• [TASK BRIEF]: In the material below, find every line with "camera" and pull it out.

• [EXCERPTED DATA]:
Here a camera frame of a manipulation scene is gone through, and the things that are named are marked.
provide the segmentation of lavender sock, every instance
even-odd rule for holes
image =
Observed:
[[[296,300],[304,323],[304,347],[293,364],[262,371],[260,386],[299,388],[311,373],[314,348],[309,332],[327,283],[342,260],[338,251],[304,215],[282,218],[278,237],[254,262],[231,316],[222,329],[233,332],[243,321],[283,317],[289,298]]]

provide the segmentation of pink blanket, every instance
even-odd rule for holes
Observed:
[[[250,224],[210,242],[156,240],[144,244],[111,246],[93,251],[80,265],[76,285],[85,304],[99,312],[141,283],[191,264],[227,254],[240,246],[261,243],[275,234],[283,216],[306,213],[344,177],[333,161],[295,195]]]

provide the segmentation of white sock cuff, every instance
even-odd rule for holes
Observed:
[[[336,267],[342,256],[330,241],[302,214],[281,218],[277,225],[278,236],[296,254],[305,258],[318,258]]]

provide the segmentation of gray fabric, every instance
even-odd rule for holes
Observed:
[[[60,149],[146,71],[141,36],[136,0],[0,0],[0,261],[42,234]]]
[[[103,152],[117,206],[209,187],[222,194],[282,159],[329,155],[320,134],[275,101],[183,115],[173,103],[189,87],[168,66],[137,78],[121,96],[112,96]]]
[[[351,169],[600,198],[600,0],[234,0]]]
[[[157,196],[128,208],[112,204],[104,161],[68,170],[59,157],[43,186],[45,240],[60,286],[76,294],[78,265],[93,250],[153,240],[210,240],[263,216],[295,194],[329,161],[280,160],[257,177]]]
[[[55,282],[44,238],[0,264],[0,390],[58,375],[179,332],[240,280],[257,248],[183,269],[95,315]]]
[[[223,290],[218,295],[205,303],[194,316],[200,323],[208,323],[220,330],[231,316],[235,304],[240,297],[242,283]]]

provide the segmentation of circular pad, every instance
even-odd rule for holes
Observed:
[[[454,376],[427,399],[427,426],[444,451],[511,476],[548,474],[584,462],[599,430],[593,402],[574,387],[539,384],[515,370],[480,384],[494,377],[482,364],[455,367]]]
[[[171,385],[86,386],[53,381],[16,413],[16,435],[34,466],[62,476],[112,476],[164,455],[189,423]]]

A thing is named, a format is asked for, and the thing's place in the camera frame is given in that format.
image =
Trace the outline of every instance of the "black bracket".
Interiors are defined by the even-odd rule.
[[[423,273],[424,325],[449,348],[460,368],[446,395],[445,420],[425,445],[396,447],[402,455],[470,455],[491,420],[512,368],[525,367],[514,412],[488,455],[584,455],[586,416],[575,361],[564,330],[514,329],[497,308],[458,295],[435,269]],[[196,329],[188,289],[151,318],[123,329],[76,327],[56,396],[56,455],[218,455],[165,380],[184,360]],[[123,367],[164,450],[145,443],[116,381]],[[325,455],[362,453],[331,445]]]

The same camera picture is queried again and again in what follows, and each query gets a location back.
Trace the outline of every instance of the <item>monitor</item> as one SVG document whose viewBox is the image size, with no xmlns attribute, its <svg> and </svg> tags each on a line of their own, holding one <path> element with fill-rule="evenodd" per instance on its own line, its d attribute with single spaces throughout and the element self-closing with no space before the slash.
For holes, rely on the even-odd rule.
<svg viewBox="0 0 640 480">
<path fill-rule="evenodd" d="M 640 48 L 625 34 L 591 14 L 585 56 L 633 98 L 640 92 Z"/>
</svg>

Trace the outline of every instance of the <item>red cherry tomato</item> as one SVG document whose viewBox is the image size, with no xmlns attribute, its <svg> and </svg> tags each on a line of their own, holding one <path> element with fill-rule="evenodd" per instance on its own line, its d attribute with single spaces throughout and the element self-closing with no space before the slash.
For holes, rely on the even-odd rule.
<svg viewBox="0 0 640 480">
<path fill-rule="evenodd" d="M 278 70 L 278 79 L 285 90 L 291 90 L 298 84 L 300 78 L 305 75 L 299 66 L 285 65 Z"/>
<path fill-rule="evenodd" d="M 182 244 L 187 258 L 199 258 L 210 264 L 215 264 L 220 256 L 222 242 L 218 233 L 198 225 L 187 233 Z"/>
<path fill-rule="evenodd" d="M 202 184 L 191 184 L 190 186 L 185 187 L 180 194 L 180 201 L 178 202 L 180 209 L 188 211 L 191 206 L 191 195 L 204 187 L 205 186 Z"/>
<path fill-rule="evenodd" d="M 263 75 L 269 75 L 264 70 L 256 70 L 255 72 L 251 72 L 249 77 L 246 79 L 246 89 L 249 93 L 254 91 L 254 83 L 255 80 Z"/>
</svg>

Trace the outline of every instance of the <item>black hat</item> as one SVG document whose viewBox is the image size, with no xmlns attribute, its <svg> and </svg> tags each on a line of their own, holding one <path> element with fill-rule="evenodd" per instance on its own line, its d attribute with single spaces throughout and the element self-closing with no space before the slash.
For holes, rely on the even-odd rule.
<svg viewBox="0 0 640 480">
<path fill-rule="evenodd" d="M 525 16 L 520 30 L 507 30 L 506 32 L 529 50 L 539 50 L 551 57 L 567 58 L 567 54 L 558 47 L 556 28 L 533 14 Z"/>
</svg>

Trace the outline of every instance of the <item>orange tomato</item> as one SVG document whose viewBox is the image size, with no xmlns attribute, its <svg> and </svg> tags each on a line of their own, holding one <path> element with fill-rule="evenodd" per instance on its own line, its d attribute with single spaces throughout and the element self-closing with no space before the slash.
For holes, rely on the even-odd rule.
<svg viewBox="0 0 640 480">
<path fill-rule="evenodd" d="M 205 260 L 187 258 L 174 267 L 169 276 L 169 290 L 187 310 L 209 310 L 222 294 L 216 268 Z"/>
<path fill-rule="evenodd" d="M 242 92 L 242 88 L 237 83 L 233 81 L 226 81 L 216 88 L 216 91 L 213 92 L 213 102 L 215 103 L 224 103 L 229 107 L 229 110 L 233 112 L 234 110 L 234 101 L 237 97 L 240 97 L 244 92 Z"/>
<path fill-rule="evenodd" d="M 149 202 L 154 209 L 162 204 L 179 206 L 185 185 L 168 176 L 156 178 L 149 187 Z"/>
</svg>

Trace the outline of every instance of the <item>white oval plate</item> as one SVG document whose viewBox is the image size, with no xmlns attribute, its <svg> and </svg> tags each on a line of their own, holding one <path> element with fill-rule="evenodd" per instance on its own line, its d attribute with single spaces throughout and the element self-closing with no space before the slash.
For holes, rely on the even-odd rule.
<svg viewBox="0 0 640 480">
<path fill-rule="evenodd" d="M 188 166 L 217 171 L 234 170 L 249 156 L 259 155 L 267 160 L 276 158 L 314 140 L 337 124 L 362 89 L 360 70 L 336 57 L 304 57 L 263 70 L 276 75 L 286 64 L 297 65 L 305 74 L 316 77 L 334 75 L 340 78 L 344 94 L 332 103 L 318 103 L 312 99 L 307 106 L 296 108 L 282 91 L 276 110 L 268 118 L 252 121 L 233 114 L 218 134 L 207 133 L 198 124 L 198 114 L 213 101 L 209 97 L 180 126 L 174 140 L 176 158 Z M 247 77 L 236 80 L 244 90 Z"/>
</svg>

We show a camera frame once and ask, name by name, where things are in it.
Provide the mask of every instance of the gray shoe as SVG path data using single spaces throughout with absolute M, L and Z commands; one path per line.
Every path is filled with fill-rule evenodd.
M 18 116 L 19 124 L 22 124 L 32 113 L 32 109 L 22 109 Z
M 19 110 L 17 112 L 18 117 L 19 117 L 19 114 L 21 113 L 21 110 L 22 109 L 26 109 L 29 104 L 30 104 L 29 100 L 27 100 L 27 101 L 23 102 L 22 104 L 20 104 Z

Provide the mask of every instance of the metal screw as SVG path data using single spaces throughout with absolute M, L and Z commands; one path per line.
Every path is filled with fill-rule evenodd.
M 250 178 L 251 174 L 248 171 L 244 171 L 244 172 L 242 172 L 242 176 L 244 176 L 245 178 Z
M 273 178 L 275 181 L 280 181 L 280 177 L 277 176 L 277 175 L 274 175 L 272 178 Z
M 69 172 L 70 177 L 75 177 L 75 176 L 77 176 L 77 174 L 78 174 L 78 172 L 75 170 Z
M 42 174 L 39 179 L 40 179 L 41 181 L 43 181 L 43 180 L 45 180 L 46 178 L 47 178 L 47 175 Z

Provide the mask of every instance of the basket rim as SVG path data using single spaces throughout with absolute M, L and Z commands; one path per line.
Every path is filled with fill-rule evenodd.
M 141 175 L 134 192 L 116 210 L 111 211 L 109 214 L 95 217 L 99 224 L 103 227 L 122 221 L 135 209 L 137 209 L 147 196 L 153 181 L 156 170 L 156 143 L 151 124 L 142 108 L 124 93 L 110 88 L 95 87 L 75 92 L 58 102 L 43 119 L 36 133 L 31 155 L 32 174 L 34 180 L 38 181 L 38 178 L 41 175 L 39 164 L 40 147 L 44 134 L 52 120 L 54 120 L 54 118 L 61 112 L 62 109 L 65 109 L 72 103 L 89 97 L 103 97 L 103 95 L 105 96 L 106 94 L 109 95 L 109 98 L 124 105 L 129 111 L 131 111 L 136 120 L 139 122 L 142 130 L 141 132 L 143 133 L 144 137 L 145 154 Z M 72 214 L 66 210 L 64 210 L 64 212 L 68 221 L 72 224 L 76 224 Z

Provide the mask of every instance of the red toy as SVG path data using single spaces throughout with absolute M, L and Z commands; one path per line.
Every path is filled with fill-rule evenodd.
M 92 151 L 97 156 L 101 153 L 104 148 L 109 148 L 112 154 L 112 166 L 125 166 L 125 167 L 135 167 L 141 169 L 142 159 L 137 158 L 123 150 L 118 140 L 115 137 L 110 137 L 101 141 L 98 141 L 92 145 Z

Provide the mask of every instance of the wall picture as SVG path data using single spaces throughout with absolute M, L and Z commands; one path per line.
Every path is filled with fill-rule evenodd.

• [EXERCISE SOLUTION]:
Here a camera frame of a manipulation scene is gone through, and the things that are named are marked.
A thing is named, a format is asked for, and the thing's place in the camera frame is given in that format.
The same camera picture is queried again and again in what follows, and each query gets a location back.
We show a camera frame once and ask, name by name, where things are in it.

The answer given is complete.